NYC Taxi Fare and Trip Duration Prediction
🎯 Objective
Estimate the fare and duration of a trip based on variables such as pick-up and drop-off locations, date and time of the ride, and other factors.

Description
The project began with a full problem definition and determination of the learning approach. Since the predictions relied on labeled historical data, it was classified as a supervised learning problem — specifically, regression.
The dataset was subjected to extensive data cleaning:
-
Removal of invalid or inconsistent values (negative durations, fares ≤ 0, duplicates)
-
Handling missing values and outliers
-
Splitting into train/test/validation sets
During EDA, a new target feature trip_duration was engineered from pickup and drop-off timestamps. Correlation analysis revealed trip_distance as the most relevant predictor (0.8 correlation). Visual analyses included scatter plots, boxplots, and heatmaps.
A data preprocessing pipeline was implemented to standardize cleaning and transformation processes.
Two-Stage Modeling Approach
Two separate models were trained:
- Trip Duration Model — trained and optimized first
- Fare Prediction Model — trained using the predicted trip duration as a key feature
This cascaded architecture was used because trip duration is the strongest predictor of fare.
After the baseline models (Linear Regression & Random Forest), the modeling phase transitioned to XGBoost, which significantly improved performance.
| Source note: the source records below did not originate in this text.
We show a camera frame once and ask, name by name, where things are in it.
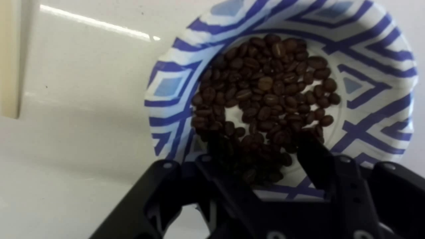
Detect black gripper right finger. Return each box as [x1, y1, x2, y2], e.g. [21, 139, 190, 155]
[296, 130, 425, 239]

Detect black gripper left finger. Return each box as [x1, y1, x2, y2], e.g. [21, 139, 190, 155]
[90, 131, 276, 239]

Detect blue white patterned paper bowl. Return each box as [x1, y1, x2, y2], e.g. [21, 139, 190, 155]
[143, 0, 418, 203]

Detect large coffee bean pile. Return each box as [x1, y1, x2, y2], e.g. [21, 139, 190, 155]
[190, 33, 343, 186]

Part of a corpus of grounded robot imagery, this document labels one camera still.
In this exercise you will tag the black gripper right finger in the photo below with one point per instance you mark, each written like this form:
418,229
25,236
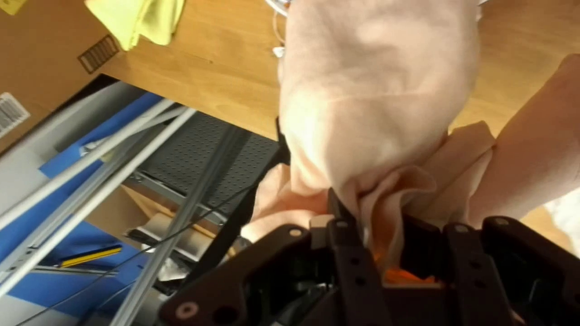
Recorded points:
496,278

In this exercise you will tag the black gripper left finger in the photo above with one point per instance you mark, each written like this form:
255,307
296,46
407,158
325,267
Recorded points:
315,272

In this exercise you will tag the pale pink cloth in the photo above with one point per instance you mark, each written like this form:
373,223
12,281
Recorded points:
374,91

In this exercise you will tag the yellow towel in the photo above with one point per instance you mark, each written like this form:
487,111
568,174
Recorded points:
139,21

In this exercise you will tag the grey metal bar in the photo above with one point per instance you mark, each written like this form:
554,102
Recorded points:
182,227

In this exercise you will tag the black perforated panel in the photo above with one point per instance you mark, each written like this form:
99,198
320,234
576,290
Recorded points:
188,155

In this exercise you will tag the cardboard box with shipping label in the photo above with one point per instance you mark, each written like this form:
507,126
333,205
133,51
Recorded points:
43,55

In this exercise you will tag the metal rack frame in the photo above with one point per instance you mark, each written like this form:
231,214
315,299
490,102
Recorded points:
121,127

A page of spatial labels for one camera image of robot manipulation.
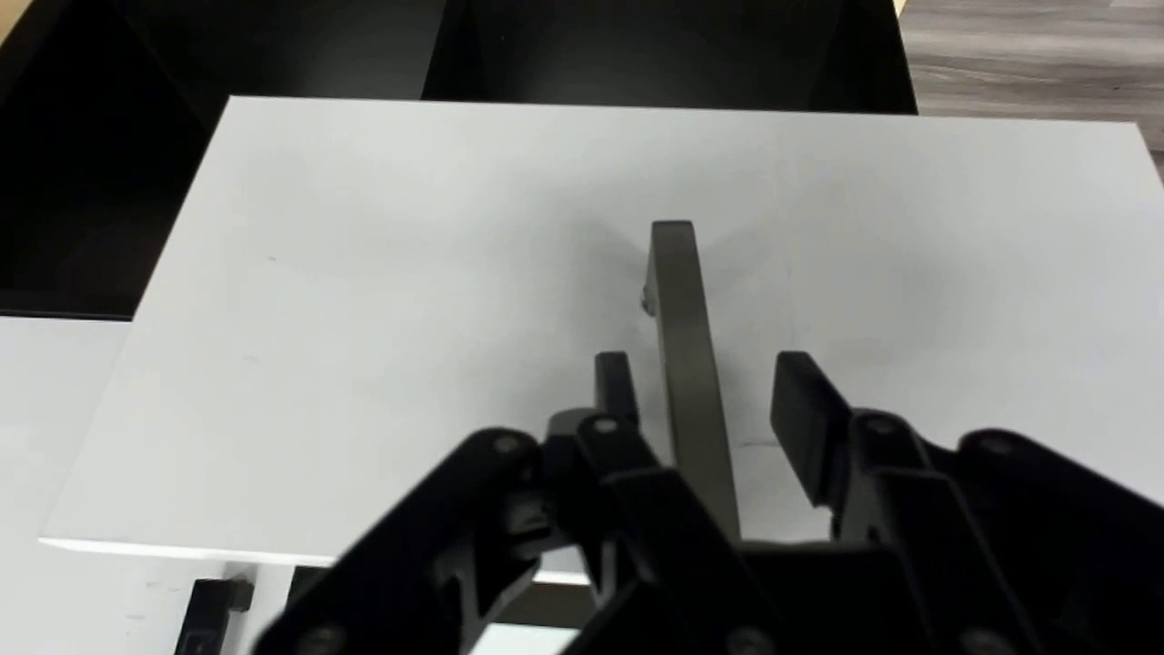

⏱ Trip Duration Model - XGBoost
We can predict trip duration within ~3 minutes and explain ~80% of the real variability.
| Metric | Result |
|---|---|
| MAE | 3.10 minutes |
| RMSE | 4.60 minutes |
| R² | 0.8003 |
💵 Fare Prediction Model - XGBoost
| Metric | Result |
|---|---|
| MAE | 1.87 USD |
| R² | 0.9326 |
🧩 Key Visualization
- Fare and Duration distributions
- Correlation heatmaps
- Predictions vs actuales values
- Trip duration vs Trip distance
💡 Technologies used
- Python
- Pandas
- Matplotlib
- Seaborn
- Scikit-learn
- Postgresql
- FastAPI
- Docker
- Redis
- React
- OpenWeather
- Google Maps
- TailwindCSS
- JavaScript
🌐 Results Achieved
- The model learns strong relationships between trip duration, distance, and fare pricing, improving decision-making for mobility services.
- On average, the first model can predict trip duration within ~3 minutes of the actual travel time.
- The fare model can estimate costs within ~$1.87 USD of the real fare, which is below the standard taxi pricing error tolerance in NYC.